In Reply to Reilly and Von Feldt:
We thank Drs. Reilly and Von Feldt for their interest in our study. However, their main concern seems to be based on a misunderstanding of the methodology. They write that “their conclusion appears valid in the context of a multiple-choice examination but … is poorly applicable to real-life clinical situations.” In fact, as we described, the cases we used were long, written ones (about 400 words) requiring the participant physician to type in a free-text diagnostic response.
Their commentary does raise two important questions: (1) What is the relationship between performance on written test cases and performance in “the real world”? and (2) Do “cognitive bias effects” exert any greater influence in “the real world” than in the written case?

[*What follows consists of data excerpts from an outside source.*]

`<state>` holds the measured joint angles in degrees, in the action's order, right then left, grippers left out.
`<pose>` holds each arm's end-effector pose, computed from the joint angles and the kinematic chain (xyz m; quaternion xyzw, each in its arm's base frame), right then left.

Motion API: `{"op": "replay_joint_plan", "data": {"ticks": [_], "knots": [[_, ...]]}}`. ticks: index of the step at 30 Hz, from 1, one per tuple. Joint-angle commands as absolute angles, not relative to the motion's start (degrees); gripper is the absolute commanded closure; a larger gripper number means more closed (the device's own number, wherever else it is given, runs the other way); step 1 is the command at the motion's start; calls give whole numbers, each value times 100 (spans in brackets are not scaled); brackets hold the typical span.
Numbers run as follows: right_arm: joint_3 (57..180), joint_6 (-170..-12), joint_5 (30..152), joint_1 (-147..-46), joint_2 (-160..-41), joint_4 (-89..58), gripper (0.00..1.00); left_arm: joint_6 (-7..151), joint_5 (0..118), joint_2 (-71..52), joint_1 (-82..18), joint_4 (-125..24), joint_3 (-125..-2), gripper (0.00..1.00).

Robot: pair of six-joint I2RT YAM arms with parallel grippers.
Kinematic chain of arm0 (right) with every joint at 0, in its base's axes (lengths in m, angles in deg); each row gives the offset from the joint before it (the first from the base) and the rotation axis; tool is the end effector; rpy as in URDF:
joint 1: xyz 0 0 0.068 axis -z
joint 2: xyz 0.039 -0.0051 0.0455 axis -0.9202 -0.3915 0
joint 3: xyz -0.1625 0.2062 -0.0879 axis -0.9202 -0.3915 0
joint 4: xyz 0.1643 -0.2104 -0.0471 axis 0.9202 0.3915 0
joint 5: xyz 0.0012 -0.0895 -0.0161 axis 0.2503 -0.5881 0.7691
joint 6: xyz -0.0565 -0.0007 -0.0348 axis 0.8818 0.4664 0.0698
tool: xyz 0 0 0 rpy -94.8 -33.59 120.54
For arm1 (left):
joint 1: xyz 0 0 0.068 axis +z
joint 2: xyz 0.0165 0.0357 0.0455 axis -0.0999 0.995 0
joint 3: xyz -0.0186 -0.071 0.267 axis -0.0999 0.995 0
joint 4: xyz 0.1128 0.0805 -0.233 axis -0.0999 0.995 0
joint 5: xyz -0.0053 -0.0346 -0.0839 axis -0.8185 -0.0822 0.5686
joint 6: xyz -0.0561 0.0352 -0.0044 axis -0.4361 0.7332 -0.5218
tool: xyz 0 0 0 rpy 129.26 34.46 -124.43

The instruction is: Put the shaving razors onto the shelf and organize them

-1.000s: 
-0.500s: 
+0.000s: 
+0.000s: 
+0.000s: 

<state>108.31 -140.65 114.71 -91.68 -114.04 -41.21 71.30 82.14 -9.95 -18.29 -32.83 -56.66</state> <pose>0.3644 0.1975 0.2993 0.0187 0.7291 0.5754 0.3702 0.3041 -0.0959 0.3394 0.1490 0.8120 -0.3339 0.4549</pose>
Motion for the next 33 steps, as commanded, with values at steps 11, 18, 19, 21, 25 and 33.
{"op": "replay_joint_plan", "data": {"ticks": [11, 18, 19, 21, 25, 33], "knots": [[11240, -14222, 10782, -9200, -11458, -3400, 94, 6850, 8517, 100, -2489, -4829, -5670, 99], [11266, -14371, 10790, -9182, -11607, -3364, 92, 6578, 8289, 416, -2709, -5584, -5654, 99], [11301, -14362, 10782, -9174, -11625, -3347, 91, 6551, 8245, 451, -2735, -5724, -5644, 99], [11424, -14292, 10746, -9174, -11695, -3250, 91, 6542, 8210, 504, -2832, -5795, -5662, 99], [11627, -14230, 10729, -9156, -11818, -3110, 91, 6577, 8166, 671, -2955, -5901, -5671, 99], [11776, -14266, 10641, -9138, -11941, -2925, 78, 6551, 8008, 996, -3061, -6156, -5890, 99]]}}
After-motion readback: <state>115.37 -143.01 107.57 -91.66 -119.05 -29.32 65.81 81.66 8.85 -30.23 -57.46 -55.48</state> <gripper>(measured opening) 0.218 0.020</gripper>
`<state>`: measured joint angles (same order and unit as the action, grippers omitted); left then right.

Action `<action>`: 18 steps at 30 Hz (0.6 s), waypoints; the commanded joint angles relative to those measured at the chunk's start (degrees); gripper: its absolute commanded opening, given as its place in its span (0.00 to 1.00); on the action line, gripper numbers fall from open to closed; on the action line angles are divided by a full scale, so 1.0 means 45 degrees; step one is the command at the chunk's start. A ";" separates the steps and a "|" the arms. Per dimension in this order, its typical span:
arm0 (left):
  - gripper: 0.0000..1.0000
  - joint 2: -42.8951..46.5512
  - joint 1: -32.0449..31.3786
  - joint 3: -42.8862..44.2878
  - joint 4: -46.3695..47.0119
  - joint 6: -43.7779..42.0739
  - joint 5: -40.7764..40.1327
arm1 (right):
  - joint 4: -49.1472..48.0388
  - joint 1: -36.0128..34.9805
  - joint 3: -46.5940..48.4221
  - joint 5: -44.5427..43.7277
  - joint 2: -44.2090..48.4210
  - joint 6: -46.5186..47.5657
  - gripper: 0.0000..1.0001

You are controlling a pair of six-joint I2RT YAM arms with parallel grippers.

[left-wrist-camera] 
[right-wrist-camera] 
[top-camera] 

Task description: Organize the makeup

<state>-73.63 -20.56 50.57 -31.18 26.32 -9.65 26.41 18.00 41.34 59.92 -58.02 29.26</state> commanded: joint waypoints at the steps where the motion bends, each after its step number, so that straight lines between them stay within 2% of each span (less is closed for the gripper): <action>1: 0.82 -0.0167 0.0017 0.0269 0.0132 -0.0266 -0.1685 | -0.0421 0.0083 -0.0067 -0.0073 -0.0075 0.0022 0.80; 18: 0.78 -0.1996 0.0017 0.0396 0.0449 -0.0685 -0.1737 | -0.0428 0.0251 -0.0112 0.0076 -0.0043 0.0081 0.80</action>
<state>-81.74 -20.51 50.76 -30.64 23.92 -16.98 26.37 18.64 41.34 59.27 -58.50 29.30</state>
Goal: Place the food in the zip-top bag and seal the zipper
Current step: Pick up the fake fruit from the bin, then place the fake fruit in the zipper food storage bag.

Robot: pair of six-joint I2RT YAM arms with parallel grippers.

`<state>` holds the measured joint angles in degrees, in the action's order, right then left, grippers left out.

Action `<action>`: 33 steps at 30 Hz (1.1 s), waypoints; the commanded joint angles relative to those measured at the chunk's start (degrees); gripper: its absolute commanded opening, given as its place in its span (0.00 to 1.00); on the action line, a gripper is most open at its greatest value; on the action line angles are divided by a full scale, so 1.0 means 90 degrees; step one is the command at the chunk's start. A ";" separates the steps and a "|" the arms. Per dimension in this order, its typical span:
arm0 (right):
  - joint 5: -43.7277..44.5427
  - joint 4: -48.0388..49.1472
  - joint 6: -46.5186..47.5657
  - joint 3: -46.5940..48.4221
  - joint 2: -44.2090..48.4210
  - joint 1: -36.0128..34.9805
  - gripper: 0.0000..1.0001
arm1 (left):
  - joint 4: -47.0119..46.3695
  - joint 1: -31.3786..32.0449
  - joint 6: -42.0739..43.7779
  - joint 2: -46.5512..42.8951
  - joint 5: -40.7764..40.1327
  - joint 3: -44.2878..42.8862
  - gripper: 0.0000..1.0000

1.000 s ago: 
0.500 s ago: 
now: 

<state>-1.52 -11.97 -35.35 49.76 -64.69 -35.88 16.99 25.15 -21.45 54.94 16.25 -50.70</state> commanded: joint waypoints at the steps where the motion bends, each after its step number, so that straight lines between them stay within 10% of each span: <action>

The first question can be easily answered. Studies done by the Medical Council of Canada1 examined the validity of the two-part Medical Council licensing examinations in predicting complaints to a regulatory agency. Part 1, the written, mostly multiple-choice examination, had a substantially greater relationship to complaints than measures of problem-solving derived from the Part 2 OSCE performance examination. Moreover, the written case-based clinical decision-making component of the Part 1 examination, which resembles our methodology, had the best predictive validity.
As to the second question, the empirical evidence for virtually all cognitive biases is based entirely on written materials,2 often with multiple-choice questions, administered to undergraduate psychology students. To argue that written materials cannot identify cognitive biases negates the entire evidential basis of the cognitive bias literature. Moreover, the argument that these biases are more frequent in the clinical situation is not substantiated by the studies cited by Reilly and Von Feldt, which do not make any comparison to written cases, and Zwaan and colleagues’3 study counts “mistakes,” “violations,” “slips,” and “lapses,” which do not equate to cognitive biases.
These are not inconsequential issues. If one assumes that the majority of diagnostic errors arise from cognitive biases that originate in System I reasoning, then it would be appropriate to devise educational interventions that, in Reilly and Von Feldt’s words, “encourage our learners to … be mindful of [System I’s] potential to introduce bias to diagnostic decision making.” In our view, such an assumption would also mean that learners should be encouraged to slow down and avoid System I reasoning. But the evidence we have presented shows that rapid diagnoses are more, not less, accurate on average, so an intervention to universally discourage speed would likely be ineffective and wasteful.
Jonathan Sherbino, MD
Associate professor, Emergency Medicine, McMaster University Faculty of Health Sciences, Hamilton, Ontario, Canada.
Geoffrey R. Norman, PhD
Professor, Clinical Epidemiology and Biostatistics, McMaster University Faculty of Health Sciences, Hamilton, Ontario, Canada; firstname.lastname@example.org.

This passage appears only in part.